Noch zu Anfange des vorigen Jahrhunderts galt es als ein fürstliches Vergnügen, gefangene Bären mit großen Hunden kämpfen zu lassen. Die deutschen Fürsten fütterten jene bloß zu diesem Zwecke in eigenen Gärten. »August der Starke«, so erzählt von Flemming, »hatte deren zwei, und es ereignete sich, daß einstmals aus dem Garten zu Augustusburg ein Bär entsprang, bei einem Fleischer ein Kalbsviertel herunterriß und, da ihn die Frau verjagen wollte, diese sammt ihren Kindern erwürgte, worauf Leute herbeieilten und ihn todtschossen.« Auf den Platz wurde der für den Kampf bestimmte Bär in einem Kasten gefahren, welcher durch einen Zug aus der Ferne so geöffnet werden konnte, daß er sich nach allen Seiten niederlegte und den Bären dann plötzlich befreite. Hierauf ließ man große, schwere Hunde gegen ihn los. Packten ihn diese fest, so konnte er ohne besondere Schwierigkeiten von einem Manne abgefangen werden. Im Dresdener Schloßhofe wurden im Jahre 1630 binnen acht Tagen drei Bärenhetzen abgehalten. In den beiden ersten mußten sieben Bären mit Hunden, im dritten aber mit großen Keulern kämpfen, von denen fünf auf dem Platze blieben; unter den Bären war nur einer von acht Centner Gewicht. Die Bären wurden noch außerdem durch Schwärmer gereizt und vermittels eines ausgestopften rothen Männchens genarrt. Gewöhnlich fingen die großen Herren selbst die von den Hunden festgemachten Bären ab; August der Starke aber pflegte ihnen den Kopf abzuschlagen.
Selbst in der Neuzeit werden noch hier und da ähnliche kämpfe abgehalten. Auf dem Stiergefechtsplatze in Madrid läßt man bisweilen Bären mit Stieren kämpfen, und in Paris hetzte man noch im Anfange dieses Jahrhundertes angekettete Bären mit Hunden. Kobell, welcher einem derartigen Schauspiele beiwohnte, erzählt, daß der Bär die auf ihn anstürmenden Hunde mit seinen mächtigen Branten rechts und links niederschlug und dabei fürchterlich brummte. Als die Hunde aber hitzig wurden, ergriff er mehrere nacheinander, schob sie unter sich und erdrückte sie, während er andere mit schweren Wunden zur Seite schleuderte.

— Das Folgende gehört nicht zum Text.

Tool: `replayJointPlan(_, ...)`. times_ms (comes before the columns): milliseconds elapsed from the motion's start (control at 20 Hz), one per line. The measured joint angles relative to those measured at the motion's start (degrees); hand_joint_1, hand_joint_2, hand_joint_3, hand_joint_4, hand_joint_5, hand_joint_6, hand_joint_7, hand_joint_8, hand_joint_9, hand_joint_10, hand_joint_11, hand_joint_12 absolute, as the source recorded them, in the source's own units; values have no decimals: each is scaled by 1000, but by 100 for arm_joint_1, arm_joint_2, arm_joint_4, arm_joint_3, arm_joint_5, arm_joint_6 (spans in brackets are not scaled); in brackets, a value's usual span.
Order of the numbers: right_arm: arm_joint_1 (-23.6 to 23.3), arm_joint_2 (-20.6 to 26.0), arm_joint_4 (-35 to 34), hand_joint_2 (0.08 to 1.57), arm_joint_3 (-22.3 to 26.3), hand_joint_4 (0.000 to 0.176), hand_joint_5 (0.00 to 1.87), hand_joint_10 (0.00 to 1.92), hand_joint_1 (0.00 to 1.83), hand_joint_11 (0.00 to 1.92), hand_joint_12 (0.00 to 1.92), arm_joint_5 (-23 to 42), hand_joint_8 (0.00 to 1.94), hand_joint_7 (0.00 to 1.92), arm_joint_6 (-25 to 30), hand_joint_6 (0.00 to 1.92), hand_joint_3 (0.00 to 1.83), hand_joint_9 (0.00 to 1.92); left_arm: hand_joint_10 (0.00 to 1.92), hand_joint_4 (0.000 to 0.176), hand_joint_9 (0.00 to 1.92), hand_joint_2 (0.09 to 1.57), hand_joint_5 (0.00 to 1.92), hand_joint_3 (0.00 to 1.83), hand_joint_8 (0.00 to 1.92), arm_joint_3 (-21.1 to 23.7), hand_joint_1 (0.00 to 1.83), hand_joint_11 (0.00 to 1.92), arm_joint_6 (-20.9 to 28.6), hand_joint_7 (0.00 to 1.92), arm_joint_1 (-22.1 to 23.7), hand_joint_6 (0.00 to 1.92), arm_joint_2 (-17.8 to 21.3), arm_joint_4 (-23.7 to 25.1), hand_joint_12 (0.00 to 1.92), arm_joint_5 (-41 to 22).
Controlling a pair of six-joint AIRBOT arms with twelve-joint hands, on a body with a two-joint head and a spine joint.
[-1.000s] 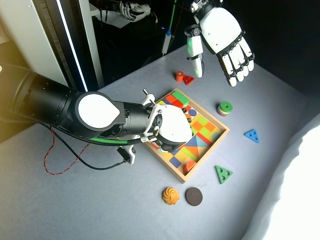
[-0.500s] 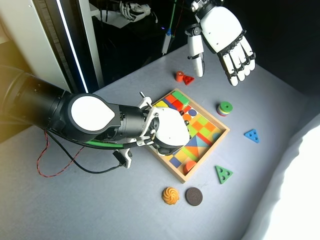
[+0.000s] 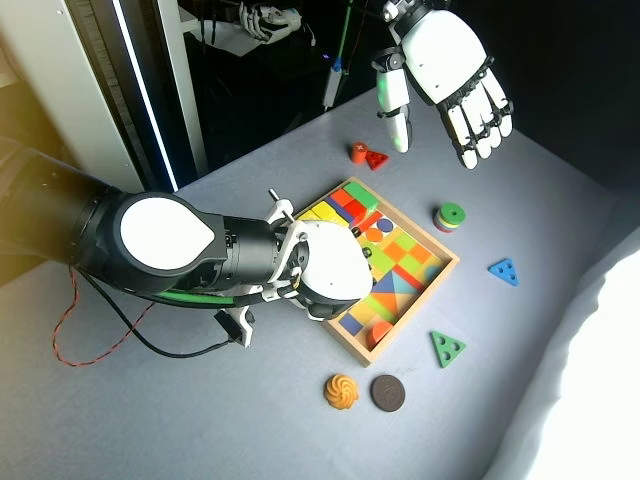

Die Römer erhielten ihre Bären hauptsächlich von Libanon, erzählen aber, daß sie solche auch aus Nordafrika und Libyen bezogen. Ihre Beschreibungen der Lebensgeschichte des Thieres sind mit Fabeln gemischt. Aristoteles schildert, wie gewöhnlich, am richtigsten; Plinius schreibt ihm nach, fügt aber bereits einige Fabeln hinzu; Oppian gibt einen trefflichen Bericht über die herrlichen Bärenjagden der Armenier am Tigris, Julius Capitolinus endlich einen solchen über die Kampfspiele im Cirkus, gelegentlich deren er erwähnt, daß Gordian der Erste an einem Tage eintausend Bären auf den Kampfplatz brachte.